AIM OF THE EXERCISE: Scan the data below. Pull out each line where "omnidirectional" occurs.

(Entries taken from a collection)

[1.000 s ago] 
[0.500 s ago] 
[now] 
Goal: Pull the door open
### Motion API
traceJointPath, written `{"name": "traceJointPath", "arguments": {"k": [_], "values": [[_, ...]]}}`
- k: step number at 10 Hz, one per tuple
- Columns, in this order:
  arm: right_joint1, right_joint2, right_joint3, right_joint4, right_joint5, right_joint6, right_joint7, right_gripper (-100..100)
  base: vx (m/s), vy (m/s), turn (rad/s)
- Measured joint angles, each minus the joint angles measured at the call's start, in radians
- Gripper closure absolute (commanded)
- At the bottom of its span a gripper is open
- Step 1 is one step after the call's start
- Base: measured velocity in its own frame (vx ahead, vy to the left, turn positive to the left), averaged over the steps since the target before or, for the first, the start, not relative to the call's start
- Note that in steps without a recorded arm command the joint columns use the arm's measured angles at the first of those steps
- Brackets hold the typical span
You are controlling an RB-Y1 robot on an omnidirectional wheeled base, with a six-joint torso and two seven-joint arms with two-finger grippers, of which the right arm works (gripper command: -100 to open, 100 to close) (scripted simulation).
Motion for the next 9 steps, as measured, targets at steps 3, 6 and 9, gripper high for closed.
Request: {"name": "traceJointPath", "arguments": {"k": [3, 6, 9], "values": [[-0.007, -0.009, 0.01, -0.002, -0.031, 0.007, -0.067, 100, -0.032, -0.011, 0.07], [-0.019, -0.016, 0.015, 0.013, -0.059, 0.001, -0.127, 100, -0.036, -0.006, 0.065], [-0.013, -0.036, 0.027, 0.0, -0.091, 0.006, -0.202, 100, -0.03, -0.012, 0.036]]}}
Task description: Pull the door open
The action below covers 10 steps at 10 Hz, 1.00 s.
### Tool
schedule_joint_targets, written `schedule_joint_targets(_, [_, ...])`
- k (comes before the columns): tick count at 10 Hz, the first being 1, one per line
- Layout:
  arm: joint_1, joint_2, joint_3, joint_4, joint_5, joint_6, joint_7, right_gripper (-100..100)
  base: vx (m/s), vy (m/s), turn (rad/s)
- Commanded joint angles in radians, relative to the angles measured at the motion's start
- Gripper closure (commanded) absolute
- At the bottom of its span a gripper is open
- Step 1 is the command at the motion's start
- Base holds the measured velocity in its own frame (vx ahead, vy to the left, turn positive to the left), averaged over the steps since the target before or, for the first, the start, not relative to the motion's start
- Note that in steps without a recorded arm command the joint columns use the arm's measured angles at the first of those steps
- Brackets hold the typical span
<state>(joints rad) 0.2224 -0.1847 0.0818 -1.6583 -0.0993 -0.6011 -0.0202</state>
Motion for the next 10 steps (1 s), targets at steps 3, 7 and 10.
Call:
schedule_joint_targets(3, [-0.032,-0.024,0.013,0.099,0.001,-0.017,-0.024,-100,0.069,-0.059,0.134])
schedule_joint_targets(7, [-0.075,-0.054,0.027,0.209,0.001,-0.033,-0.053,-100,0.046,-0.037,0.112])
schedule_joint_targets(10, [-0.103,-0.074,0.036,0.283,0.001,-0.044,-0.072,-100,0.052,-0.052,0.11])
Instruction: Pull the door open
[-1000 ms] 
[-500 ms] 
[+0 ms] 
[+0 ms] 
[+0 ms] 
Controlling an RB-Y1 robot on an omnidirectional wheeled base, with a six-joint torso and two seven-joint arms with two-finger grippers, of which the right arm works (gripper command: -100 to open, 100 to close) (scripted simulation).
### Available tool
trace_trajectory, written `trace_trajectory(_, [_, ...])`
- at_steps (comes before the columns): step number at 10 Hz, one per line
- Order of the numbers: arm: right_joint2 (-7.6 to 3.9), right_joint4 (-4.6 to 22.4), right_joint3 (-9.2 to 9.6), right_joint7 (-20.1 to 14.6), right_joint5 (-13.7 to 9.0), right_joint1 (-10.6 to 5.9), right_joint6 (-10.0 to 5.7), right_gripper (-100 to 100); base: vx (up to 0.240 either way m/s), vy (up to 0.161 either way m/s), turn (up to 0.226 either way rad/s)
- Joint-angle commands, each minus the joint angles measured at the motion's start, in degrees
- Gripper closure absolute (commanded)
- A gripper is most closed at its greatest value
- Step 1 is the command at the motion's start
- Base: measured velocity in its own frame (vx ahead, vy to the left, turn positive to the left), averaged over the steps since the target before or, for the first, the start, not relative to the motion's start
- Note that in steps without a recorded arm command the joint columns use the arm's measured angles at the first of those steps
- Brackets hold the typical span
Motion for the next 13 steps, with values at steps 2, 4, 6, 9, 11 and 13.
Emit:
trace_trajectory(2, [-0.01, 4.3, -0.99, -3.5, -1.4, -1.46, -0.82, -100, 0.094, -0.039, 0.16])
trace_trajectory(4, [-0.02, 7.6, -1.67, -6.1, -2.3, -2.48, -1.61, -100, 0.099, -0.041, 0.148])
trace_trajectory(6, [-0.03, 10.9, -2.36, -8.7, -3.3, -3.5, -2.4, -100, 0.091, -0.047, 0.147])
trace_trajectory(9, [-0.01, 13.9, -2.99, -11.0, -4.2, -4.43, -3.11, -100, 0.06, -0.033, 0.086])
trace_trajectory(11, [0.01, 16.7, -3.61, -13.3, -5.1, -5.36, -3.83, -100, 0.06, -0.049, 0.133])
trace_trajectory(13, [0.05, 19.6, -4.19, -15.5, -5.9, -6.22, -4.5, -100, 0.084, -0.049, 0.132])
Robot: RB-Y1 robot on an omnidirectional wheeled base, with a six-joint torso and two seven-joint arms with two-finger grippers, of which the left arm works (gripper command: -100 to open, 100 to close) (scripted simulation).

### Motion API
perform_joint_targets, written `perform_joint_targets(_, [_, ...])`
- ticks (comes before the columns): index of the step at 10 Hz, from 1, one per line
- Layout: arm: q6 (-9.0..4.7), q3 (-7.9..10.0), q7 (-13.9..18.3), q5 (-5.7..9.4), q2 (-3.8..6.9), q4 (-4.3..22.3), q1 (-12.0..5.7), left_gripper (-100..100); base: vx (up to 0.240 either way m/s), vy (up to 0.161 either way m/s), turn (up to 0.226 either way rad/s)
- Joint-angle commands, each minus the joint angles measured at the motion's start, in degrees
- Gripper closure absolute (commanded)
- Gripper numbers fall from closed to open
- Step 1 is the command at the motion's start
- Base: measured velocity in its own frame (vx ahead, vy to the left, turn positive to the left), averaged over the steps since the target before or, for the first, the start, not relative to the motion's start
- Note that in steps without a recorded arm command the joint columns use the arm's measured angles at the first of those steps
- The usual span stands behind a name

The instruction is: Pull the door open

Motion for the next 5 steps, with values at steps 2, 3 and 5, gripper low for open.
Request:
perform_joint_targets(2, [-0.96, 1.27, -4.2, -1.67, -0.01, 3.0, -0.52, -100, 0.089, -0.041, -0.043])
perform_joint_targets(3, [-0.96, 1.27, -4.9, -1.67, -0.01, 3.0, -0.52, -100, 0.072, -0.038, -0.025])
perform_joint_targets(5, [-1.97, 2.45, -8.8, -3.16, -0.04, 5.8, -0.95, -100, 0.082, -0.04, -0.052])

SOLUTION TO THE EXERCISE:
You are controlling an RB-Y1 robot on an omnidirectional wheeled base, with a six-joint torso and two seven-joint arms with two-finger grippers, of which the right arm works (gripper command: -100 to open, 100 to close) (scripted simulation).
Controlling an RB-Y1 robot on an omnidirectional wheeled base, with a six-joint torso and two seven-joint arms with two-finger grippers, of which the right arm works (gripper command: -100 to open, 100 to close) (scripted simulation).
Robot: RB-Y1 robot on an omnidirectional wheeled base, with a six-joint torso and two seven-joint arms with two-finger grippers, of which the left arm works (gripper command: -100 to open, 100 to close) (scripted simulation).

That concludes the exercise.